- Provided data

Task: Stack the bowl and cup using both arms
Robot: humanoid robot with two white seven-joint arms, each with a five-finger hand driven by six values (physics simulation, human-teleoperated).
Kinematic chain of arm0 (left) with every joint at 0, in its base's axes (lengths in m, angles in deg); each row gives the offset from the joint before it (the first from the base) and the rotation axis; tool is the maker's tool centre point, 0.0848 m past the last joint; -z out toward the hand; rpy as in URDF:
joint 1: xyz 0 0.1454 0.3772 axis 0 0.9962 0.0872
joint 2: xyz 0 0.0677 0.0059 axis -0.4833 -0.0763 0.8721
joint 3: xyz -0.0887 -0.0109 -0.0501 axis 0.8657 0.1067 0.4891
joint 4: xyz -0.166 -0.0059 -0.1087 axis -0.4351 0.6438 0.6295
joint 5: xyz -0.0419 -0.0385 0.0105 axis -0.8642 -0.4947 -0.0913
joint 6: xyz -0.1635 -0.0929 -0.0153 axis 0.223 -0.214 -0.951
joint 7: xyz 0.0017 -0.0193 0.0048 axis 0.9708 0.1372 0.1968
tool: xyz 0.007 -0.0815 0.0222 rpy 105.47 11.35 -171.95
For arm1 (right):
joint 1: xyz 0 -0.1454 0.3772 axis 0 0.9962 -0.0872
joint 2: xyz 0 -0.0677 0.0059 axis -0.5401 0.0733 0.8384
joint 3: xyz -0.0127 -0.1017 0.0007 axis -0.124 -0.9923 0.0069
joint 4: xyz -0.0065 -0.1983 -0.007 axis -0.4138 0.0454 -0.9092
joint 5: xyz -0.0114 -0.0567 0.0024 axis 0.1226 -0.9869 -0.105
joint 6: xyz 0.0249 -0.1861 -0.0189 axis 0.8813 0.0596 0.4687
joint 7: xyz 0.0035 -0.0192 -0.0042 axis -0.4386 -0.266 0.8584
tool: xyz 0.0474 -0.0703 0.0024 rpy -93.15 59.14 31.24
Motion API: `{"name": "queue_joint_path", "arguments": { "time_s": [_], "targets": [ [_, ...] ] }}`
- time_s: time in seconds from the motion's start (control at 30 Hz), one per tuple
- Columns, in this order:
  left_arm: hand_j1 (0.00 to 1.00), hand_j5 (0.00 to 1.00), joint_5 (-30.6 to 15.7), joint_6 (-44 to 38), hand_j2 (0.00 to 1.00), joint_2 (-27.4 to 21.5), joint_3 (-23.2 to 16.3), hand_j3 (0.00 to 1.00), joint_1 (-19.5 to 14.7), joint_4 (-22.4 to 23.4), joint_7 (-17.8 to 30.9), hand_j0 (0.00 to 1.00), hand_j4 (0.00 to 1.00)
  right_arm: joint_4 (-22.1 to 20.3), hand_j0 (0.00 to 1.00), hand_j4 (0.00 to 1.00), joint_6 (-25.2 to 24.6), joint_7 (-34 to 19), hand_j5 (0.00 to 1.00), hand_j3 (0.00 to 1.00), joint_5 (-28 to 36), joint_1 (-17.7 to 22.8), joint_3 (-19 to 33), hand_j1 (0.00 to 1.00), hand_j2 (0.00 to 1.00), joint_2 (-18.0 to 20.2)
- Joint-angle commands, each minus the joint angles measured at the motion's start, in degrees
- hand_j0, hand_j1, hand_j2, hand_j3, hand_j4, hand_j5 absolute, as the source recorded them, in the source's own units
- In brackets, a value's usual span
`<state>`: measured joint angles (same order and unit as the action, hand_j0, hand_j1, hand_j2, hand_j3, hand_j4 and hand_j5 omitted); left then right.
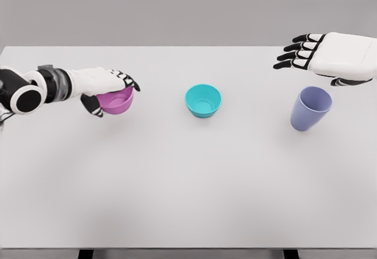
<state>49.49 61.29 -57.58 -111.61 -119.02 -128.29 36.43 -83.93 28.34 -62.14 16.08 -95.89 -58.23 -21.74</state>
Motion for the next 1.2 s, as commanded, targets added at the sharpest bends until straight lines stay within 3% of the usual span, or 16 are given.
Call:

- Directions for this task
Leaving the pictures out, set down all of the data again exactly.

- Solution to this problem
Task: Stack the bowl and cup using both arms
Robot: humanoid robot with two white seven-joint arms, each with a five-finger hand driven by six values (physics simulation, human-teleoperated).
Kinematic chain of arm0 (left) with every joint at 0, in its base's axes (lengths in m, angles in deg); each row gives the offset from the joint before it (the first from the base) and the rotation axis; tool is the maker's tool centre point, 0.0848 m past the last joint; -z out toward the hand; rpy as in URDF:
joint 1: xyz 0 0.1454 0.3772 axis 0 0.9962 0.0872
joint 2: xyz 0 0.0677 0.0059 axis -0.4833 -0.0763 0.8721
joint 3: xyz -0.0887 -0.0109 -0.0501 axis 0.8657 0.1067 0.4891
joint 4: xyz -0.166 -0.0059 -0.1087 axis -0.4351 0.6438 0.6295
joint 5: xyz -0.0419 -0.0385 0.0105 axis -0.8642 -0.4947 -0.0913
joint 6: xyz -0.1635 -0.0929 -0.0153 axis 0.223 -0.214 -0.951
joint 7: xyz 0.0017 -0.0193 0.0048 axis 0.9708 0.1372 0.1968
tool: xyz 0.007 -0.0815 0.0222 rpy 105.47 11.35 -171.95
For arm1 (right):
joint 1: xyz 0 -0.1454 0.3772 axis 0 0.9962 -0.0872
joint 2: xyz 0 -0.0677 0.0059 axis -0.5401 0.0733 0.8384
joint 3: xyz -0.0127 -0.1017 0.0007 axis -0.124 -0.9923 0.0069
joint 4: xyz -0.0065 -0.1983 -0.007 axis -0.4138 0.0454 -0.9092
joint 5: xyz -0.0114 -0.0567 0.0024 axis 0.1226 -0.9869 -0.105
joint 6: xyz 0.0249 -0.1861 -0.0189 axis 0.8813 0.0596 0.4687
joint 7: xyz 0.0035 -0.0192 -0.0042 axis -0.4386 -0.266 0.8584
tool: xyz 0.0474 -0.0703 0.0024 rpy -93.15 59.14 31.24
Motion API: `{"name": "queue_joint_path", "arguments": { "time_s": [_], "targets": [ [_, ...] ] }}`
- time_s: time in seconds from the motion's start (control at 30 Hz), one per tuple
- Columns, in this order:
  left_arm: hand_j1 (0.00 to 1.00), hand_j5 (0.00 to 1.00), joint_5 (-30.6 to 15.7), joint_6 (-44 to 38), hand_j2 (0.00 to 1.00), joint_2 (-27.4 to 21.5), joint_3 (-23.2 to 16.3), hand_j3 (0.00 to 1.00), joint_1 (-19.5 to 14.7), joint_4 (-22.4 to 23.4), joint_7 (-17.8 to 30.9), hand_j0 (0.00 to 1.00), hand_j4 (0.00 to 1.00)
  right_arm: joint_4 (-22.1 to 20.3), hand_j0 (0.00 to 1.00), hand_j4 (0.00 to 1.00), joint_6 (-25.2 to 24.6), joint_7 (-34 to 19), hand_j5 (0.00 to 1.00), hand_j3 (0.00 to 1.00), joint_5 (-28 to 36), joint_1 (-17.7 to 22.8), joint_3 (-19 to 33), hand_j1 (0.00 to 1.00), hand_j2 (0.00 to 1.00), joint_2 (-18.0 to 20.2)
- Joint-angle commands, each minus the joint angles measured at the motion's start, in degrees
- hand_j0, hand_j1, hand_j2, hand_j3, hand_j4, hand_j5 absolute, as the source recorded them, in the source's own units
- In brackets, a value's usual span
`<state>`: measured joint angles (same order and unit as the action, hand_j0, hand_j1, hand_j2, hand_j3, hand_j4 and hand_j5 omitted); left then right.
<state>49.49 61.29 -57.58 -111.61 -119.02 -128.29 36.43 -83.93 28.34 -62.14 16.08 -95.89 -58.23 -21.74</state>
Motion for the next 1.2 s, as commanded, targets added at the sharpest bends until straight lines stay within 3% of the usual span, or 16 are given.
Call:

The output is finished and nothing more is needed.